Word for word, retype the records below.

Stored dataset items
§

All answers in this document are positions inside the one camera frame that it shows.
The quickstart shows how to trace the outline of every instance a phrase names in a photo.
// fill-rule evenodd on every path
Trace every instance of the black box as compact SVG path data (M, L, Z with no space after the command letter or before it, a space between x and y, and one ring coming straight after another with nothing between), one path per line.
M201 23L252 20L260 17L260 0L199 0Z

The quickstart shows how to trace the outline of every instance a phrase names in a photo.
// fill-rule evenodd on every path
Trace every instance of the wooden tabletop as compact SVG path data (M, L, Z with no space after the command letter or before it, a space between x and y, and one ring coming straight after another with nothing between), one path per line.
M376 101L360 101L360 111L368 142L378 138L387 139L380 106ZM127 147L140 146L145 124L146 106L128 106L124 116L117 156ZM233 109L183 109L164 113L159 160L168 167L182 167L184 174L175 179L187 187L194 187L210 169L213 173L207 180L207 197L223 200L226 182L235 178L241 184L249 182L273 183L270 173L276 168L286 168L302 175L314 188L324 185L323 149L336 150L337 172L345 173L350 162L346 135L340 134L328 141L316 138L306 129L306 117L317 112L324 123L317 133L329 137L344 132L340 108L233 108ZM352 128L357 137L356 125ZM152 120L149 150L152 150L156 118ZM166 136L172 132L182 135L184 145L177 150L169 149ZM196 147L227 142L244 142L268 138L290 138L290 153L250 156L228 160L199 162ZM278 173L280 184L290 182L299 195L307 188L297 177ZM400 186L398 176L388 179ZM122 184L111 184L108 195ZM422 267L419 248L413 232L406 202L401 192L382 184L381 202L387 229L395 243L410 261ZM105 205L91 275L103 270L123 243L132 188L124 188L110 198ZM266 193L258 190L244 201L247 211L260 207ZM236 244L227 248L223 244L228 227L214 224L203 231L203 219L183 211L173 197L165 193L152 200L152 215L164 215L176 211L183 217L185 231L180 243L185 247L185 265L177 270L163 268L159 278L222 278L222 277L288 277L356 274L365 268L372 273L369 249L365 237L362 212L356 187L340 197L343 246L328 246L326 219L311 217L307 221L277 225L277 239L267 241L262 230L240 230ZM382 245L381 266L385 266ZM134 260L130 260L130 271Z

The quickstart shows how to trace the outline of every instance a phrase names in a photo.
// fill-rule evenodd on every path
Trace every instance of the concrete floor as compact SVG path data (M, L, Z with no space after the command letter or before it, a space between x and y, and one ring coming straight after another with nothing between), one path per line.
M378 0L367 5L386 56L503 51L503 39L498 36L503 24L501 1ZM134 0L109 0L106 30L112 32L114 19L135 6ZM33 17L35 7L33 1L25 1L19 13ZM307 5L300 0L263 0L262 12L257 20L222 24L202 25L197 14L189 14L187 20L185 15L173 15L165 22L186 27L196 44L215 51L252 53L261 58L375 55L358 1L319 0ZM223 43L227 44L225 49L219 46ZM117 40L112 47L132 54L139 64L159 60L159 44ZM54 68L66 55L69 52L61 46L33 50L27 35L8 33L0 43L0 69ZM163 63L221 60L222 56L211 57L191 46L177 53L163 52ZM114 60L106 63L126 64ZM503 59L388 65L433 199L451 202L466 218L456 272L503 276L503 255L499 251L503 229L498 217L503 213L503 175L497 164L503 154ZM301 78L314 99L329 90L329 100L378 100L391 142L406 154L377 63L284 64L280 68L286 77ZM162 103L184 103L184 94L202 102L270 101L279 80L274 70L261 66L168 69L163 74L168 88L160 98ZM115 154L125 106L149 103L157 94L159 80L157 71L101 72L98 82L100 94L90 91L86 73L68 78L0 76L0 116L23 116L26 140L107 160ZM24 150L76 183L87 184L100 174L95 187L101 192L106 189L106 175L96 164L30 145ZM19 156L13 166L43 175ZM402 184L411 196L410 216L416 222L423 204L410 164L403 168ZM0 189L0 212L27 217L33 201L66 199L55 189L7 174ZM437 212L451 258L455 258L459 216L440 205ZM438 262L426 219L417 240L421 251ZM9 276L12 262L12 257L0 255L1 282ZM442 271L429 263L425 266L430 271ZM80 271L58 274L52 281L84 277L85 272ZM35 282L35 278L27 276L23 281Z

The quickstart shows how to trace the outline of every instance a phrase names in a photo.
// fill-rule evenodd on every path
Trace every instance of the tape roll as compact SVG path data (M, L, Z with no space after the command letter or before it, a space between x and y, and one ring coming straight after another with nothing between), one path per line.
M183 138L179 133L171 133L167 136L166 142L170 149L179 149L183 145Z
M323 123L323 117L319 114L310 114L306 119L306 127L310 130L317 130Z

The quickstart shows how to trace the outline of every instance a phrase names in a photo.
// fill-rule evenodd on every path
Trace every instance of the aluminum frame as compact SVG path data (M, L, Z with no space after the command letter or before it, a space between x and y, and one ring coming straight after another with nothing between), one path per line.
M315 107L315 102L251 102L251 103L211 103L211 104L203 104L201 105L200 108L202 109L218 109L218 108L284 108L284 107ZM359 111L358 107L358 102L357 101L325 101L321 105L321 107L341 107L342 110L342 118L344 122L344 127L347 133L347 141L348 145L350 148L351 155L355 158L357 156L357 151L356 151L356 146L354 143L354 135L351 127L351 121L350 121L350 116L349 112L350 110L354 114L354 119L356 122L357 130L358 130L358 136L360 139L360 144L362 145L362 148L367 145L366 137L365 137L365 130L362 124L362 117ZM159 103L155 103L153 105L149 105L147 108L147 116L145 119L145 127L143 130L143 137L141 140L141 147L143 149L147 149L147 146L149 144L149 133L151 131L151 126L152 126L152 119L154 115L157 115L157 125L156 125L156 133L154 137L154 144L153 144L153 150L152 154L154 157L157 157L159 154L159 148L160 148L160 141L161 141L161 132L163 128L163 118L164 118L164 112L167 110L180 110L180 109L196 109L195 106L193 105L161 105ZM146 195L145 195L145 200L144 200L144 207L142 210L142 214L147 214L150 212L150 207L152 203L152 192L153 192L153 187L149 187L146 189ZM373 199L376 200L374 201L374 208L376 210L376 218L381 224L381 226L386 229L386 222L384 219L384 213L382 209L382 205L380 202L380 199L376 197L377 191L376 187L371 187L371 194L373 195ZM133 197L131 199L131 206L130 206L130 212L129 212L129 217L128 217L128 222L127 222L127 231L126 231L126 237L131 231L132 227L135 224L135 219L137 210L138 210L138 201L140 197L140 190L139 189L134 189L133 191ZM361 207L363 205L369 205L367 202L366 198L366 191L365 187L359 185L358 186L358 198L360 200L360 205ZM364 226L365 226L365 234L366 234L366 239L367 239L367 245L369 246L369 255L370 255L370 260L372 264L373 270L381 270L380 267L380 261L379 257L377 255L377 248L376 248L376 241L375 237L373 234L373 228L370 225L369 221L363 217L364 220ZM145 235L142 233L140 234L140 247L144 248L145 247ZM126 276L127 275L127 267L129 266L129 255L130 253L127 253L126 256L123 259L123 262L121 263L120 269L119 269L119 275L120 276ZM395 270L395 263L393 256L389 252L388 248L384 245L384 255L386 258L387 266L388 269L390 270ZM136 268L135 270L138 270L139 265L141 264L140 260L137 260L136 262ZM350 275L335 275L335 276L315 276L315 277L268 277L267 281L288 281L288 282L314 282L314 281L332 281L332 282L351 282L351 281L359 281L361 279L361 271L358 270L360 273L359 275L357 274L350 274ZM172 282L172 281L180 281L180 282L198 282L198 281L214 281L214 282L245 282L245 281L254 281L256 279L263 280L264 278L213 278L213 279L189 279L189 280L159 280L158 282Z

§

PROBLEM SOLUTION
All answers in this document are positions inside the one camera frame that it shows.
The quickstart shows how to trace the outline of every instance a phrase names in a photo.
// fill-rule evenodd on every path
Trace every instance of the black box as compact SVG path data (M, L, Z with no space after the command letter or before it, a space between x and y, and one ring coming straight after another with nothing between), one path per line.
M201 23L252 20L260 17L260 0L199 0Z

The quickstart shows how to trace the outline of every instance a phrase names in a photo.
// fill-rule evenodd on every path
Trace every instance of the wooden tabletop as compact SVG path data (M, L, Z with no space after the command letter or before it, a space between x and y, and one ring coming straight after another with nothing between), one path per line.
M376 101L360 101L360 111L368 142L378 138L387 139L380 106ZM127 147L140 146L145 124L146 106L128 106L124 116L117 156ZM233 109L183 109L164 113L159 160L168 167L182 167L184 174L175 179L187 187L194 187L210 169L213 173L207 180L207 197L223 200L226 182L235 178L241 184L249 182L273 183L270 173L276 168L286 168L302 175L314 188L324 185L323 149L336 150L337 172L345 173L350 162L346 135L340 134L328 141L316 138L306 129L306 117L317 112L324 123L317 133L329 137L344 132L340 108L233 108ZM352 128L357 137L356 125ZM152 120L149 150L152 150L156 118ZM166 136L172 132L182 135L184 145L177 150L169 149ZM196 147L227 142L244 142L268 138L290 138L290 153L250 156L228 160L199 162ZM278 173L280 184L290 182L299 195L307 188L297 177ZM400 186L398 176L388 179ZM122 184L111 184L108 195ZM422 267L419 248L413 232L406 202L401 192L382 184L381 202L387 229L395 243L410 261ZM105 205L91 275L103 270L123 243L132 188L124 188L110 198ZM266 193L258 190L244 201L247 211L260 207ZM236 244L227 248L223 244L228 227L214 224L203 231L203 219L183 211L173 197L165 193L152 200L152 215L164 215L176 211L183 217L185 231L180 243L185 247L185 265L177 270L163 268L159 278L222 278L222 277L288 277L356 274L365 268L372 273L369 249L365 237L362 212L356 187L340 197L343 246L328 246L326 219L311 217L307 221L277 225L277 239L267 241L262 230L240 230ZM382 245L381 266L385 266ZM134 260L130 260L130 271Z

The quickstart shows how to trace the outline of every instance a phrase names in a photo.
// fill-rule evenodd on every path
Trace every instance of the concrete floor as compact SVG path data (M, L, Z with no space after the command letter or before it, a space between x and y, and one ring coming straight after another with nothing between), one path per line.
M378 0L367 5L386 56L503 51L503 39L498 36L503 24L501 1ZM134 0L109 0L106 30L112 32L114 19L135 6ZM33 17L35 7L33 1L25 1L19 13ZM307 5L300 0L263 0L262 12L257 20L222 24L202 25L197 14L189 14L187 20L185 15L173 15L165 22L186 27L196 44L215 51L252 53L261 58L375 55L358 1L319 0ZM223 43L227 44L225 49L219 46ZM117 40L112 47L132 54L139 64L159 60L159 44ZM54 68L66 55L69 52L61 46L33 50L27 35L8 33L0 43L0 69ZM163 63L221 60L222 56L211 57L191 46L177 53L163 52ZM114 60L106 63L126 64ZM503 59L388 65L433 199L451 202L466 218L456 272L503 276L503 255L499 251L503 229L498 217L503 213L503 175L497 164L503 154ZM301 78L314 99L329 90L329 100L378 100L391 142L406 154L377 63L284 64L280 68L286 77ZM162 103L184 103L184 94L202 102L270 101L279 80L274 70L261 66L168 69L163 74L168 88L160 98ZM115 154L125 106L149 103L157 94L159 80L157 71L101 72L98 82L100 94L90 91L86 73L68 78L0 76L0 116L23 116L26 140L107 160ZM24 150L76 183L87 184L100 174L95 187L101 192L106 189L106 175L96 164L30 145ZM19 156L13 166L43 175ZM402 184L411 196L410 216L416 222L423 204L410 164L403 168ZM0 189L0 212L27 217L33 201L66 199L55 189L7 174ZM437 212L451 258L455 258L459 216L440 205ZM438 262L426 219L417 240L421 251ZM9 276L12 262L12 257L0 255L1 282ZM442 271L429 263L425 266L430 271ZM80 271L58 274L52 281L84 277L85 272ZM35 282L35 278L27 276L23 281Z

The quickstart shows how to trace the outline of every instance a phrase names in a photo.
// fill-rule evenodd on every path
Trace every instance of the tape roll as compact SVG path data (M, L, Z with no space after the command letter or before it, a space between x and y, and one ring coming straight after another with nothing between), one path per line.
M183 138L179 133L171 133L167 136L166 142L170 149L179 149L183 145Z
M323 123L323 117L319 114L310 114L306 119L306 127L310 130L317 130Z

The quickstart shows how to trace the outline of every instance a phrase names in a photo.
// fill-rule evenodd on every path
Trace every instance of the aluminum frame as compact SVG path data (M, L, Z with no space after the command letter or before it, a space between x and y, and one ring coming straight after another with nothing between), one path per line.
M315 107L315 102L251 102L251 103L211 103L211 104L203 104L201 105L200 108L202 109L218 109L218 108L284 108L284 107ZM359 111L358 107L358 102L357 101L325 101L321 105L321 107L341 107L342 110L342 118L344 122L344 127L347 133L347 141L348 145L350 148L351 155L355 158L357 156L357 151L356 151L356 146L354 143L354 135L351 127L351 121L350 121L350 116L349 112L350 110L354 114L354 119L356 122L357 130L358 130L358 136L360 139L360 144L362 145L362 148L367 145L366 137L365 137L365 130L362 124L362 117ZM159 103L155 103L153 105L149 105L147 108L147 116L145 119L145 127L143 130L143 137L141 140L141 147L143 149L147 149L147 146L149 144L149 133L151 131L151 126L152 126L152 119L154 115L157 115L157 125L156 125L156 133L154 137L154 144L153 144L153 150L152 154L154 157L157 157L159 154L159 148L160 148L160 141L161 141L161 132L163 128L163 118L164 118L164 112L167 110L180 110L180 109L196 109L195 106L193 105L161 105ZM146 195L145 195L145 200L144 200L144 207L142 210L142 214L147 214L150 212L150 207L152 203L152 192L153 192L153 187L149 187L146 189ZM373 199L376 200L374 201L374 208L376 210L376 218L381 224L381 226L386 229L386 222L384 219L384 213L382 209L382 205L380 202L380 199L376 197L377 191L376 187L371 187L371 194L373 195ZM133 197L131 199L131 206L130 206L130 212L129 212L129 217L128 217L128 222L127 222L127 231L126 231L126 237L131 231L132 227L135 224L135 219L137 210L138 210L138 201L140 197L140 190L139 189L134 189L133 191ZM361 207L363 205L369 205L367 202L366 198L366 191L365 187L359 185L358 186L358 198L360 200L360 205ZM364 226L365 226L365 234L366 234L366 239L367 239L367 245L369 246L369 255L370 255L370 260L372 264L373 270L381 270L380 267L380 261L379 257L377 255L377 248L376 248L376 241L375 237L373 234L373 228L370 225L369 221L363 217L364 220ZM145 235L142 233L140 234L140 247L144 248L145 247ZM126 276L127 275L127 267L129 266L129 255L130 253L127 253L126 256L123 259L123 262L121 263L120 269L119 269L119 275L120 276ZM395 270L395 263L393 256L389 252L388 248L384 245L384 255L386 258L387 266L388 269L390 270ZM136 268L135 270L138 270L139 265L141 264L140 260L137 260L136 262ZM350 275L335 275L335 276L315 276L315 277L268 277L267 281L288 281L288 282L314 282L314 281L332 281L332 282L351 282L351 281L359 281L361 279L361 271L358 270L360 273L359 275L357 274L350 274ZM172 282L172 281L180 281L180 282L198 282L198 281L214 281L214 282L245 282L245 281L254 281L256 279L263 280L264 278L213 278L213 279L189 279L189 280L159 280L158 282Z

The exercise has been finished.